30/05/2005

Sortie de route



Parfois, je me sens une aura poétique romantique toute particulière. Ca m'arrive quand je traverse un pont ou quand je regarde un arbre. Cependant, je ne le matérialise jamais par des mots, et quand je pense au "Lac" de Lamartine, je me dis tant mieux, parce que le romantisme écrit, putain, c'est chiant et pompeux.

Je dis ça parce que l'autre jour, j'étais sur une petite passerelle enjambant le Fleuve pour rejoindre l'appartement de Toyboy, et le ciel était rouge, c'était beau et je pensais "Tiens, le ciel est rouge et c'est beau".

Non mais vraiment, j'étais transportée. C'est assez épuisant de passer de cet état d'extase à un autre état où parfois je pense que de toutes façons, je ne me vois pas finir autrement que suicidée. C'est quand même dramatique de pouvoir penser à cette sortie de secours en permanence.

Honnêtement, si Toyboy n'était pas dans ma vie en ce moment, ma vie ne serait rien. Evidemment, si il n'était pas là, je vivrais ma vie différemment. Mais si demain, il partait, je serais désemparée. Ce n'est pas arrivé avec les autres parce que j'avais continué à vivre ma vie de la même façon que lorsque j'étais célibataire. Mais là, rien à voir.

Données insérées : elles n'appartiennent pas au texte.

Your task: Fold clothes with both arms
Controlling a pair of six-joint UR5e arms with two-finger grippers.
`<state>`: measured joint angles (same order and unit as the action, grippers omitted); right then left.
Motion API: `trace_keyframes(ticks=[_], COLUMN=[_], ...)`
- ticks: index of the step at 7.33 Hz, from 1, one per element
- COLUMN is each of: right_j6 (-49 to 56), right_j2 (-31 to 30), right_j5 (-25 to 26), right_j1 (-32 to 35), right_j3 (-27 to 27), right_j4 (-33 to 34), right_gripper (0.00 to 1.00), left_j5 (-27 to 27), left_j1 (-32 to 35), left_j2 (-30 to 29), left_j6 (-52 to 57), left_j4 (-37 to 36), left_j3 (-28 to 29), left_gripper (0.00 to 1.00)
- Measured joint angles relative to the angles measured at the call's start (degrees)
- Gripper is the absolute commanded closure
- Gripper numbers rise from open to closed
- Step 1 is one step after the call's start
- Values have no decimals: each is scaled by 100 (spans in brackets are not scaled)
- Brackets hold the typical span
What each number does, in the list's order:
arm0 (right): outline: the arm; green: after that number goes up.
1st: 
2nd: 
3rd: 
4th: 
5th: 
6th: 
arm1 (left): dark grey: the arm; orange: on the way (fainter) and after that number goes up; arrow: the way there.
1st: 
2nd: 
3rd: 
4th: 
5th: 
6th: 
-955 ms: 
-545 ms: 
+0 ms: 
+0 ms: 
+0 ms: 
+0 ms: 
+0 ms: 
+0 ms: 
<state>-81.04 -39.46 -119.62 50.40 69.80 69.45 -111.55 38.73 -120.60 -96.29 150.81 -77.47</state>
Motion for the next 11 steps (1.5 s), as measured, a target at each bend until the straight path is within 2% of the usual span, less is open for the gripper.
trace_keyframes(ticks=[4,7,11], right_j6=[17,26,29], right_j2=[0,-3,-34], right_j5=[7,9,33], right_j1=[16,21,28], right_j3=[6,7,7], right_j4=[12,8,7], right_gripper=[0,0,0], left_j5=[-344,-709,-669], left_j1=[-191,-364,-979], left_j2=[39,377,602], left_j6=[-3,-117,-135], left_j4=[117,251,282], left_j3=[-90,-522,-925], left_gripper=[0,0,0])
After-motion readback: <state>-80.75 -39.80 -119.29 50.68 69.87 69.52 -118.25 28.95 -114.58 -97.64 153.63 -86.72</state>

Pas que je me sois privée de quoi que ce soit, mais je me suis éloignée de tout: parents, amis. Je ne me le reproche pas: je ne m'en étais même pas rendue compte.

Jamais je ne penserais à l'autosuffisance: je n'y crois pas. J'ai besoin des autres, mais ceux que je choisis. Cette année, bien des choses ont changé, alors je me fais discrète. Plus que jamais, la bulle m'a enveloppée, jusqu'à se refermer.

Ce qui explique sans doute cet acte manqué: j'ai oublié d'aller voter dimanche.

Samedi, je me suis répété en boucle "fête des mères, référendum, fêtes des mères, référendum, etc...". Du coup je serais presque allée voter pour dire NON à la fête des mères.

Et puis dimanche, je me suis levée et j'étais hors du monde. Pas de télé, pas de journaux, juste la perspective du concert de The Kills le soir même. Toyboy m'a dit in extremis qu'il fallait quand même que j'appelle ma mère, ce que j'ai fait. Et puis nous sommes allés au Parc sous une chaleur accablante (d'ailleurs j'étais très accablée). Il y avait deux filles qui avait une radio qui crachait du r'n'b minable et qui parlaient de leurs histoires de mecs. Ce qui m'a fait penser que j'étais bien contente de ne plus être une fille de 15 ans, ni avec quelqu'un qui a la mentalité d'une fille de 15 ans (un symptôme répandu chez le mâle de mon âge). Et pfiout, le référendum. Je m'en suis souvenue pendant la chanson "Fuck the people".

J'en ai parlé avec mon père au cours de ces discussions que j'aime avoir avec lui. Lui a voté non, j'avais l'intention de voter oui. On est tombé d'accord pour dire qu'au fond, on ferait mieux de s'exiler. Moi, je me considère hors de tout ça. Avant, je regrettais de ne jamais avoir voté avec une profonde conviction. Toujours par dépit. Triste, triste.

A présent, je peux le dire, toute cette société, de laquelle je fais partie, me dégoûte, me rend malade parce que les gens sont des cons qui ne pensent qu'à leurs gros culs, leurs salaires pourris qui vont leur permettre d'acheter une plus grosse télé. Selon un sondage, la plupart des jeunes voudraient être fonctionnaires. Mais ce n'est pas un rêve: c'est un moindre mal.

Mais je ne donne pas de leçons: au contraire, je suis une petite abeille qui travaille chaque jour à sa sortie de terrain. Je m'en fous. Je suis détachée, complètement, je suis dans la société parce que j'y vis, j'y travaille, je consomme ses produits, mais je n'y crois pas, je suis une misanthrope en force qui n'aspire pas à rencontrer les milliards de gens qui l'entourent. Mes semblables m'indiffèrent, je me fous de savoir ce que tu aimes comme film et ce que tu écoutes comme musique, si ta cuisine est peinte en rouge sang ou jaune pisse. Ce n'est pas de la rebéllion que de penser d'une telle façon, c'est de la résignation devant ce monde perdu. La révolution n'existe pas, nous sommes un peuple sclérosé et gras. Et si en me lisant, tu penses "pff mais bien sûr que si, pfff", alors lève tes fesses de ta chaise et agis, j'adore qu'on me prouve que j'ai tort.

Pour l'heure, mon Europe à moi fait des pâtes en regardant l'âne Trotro.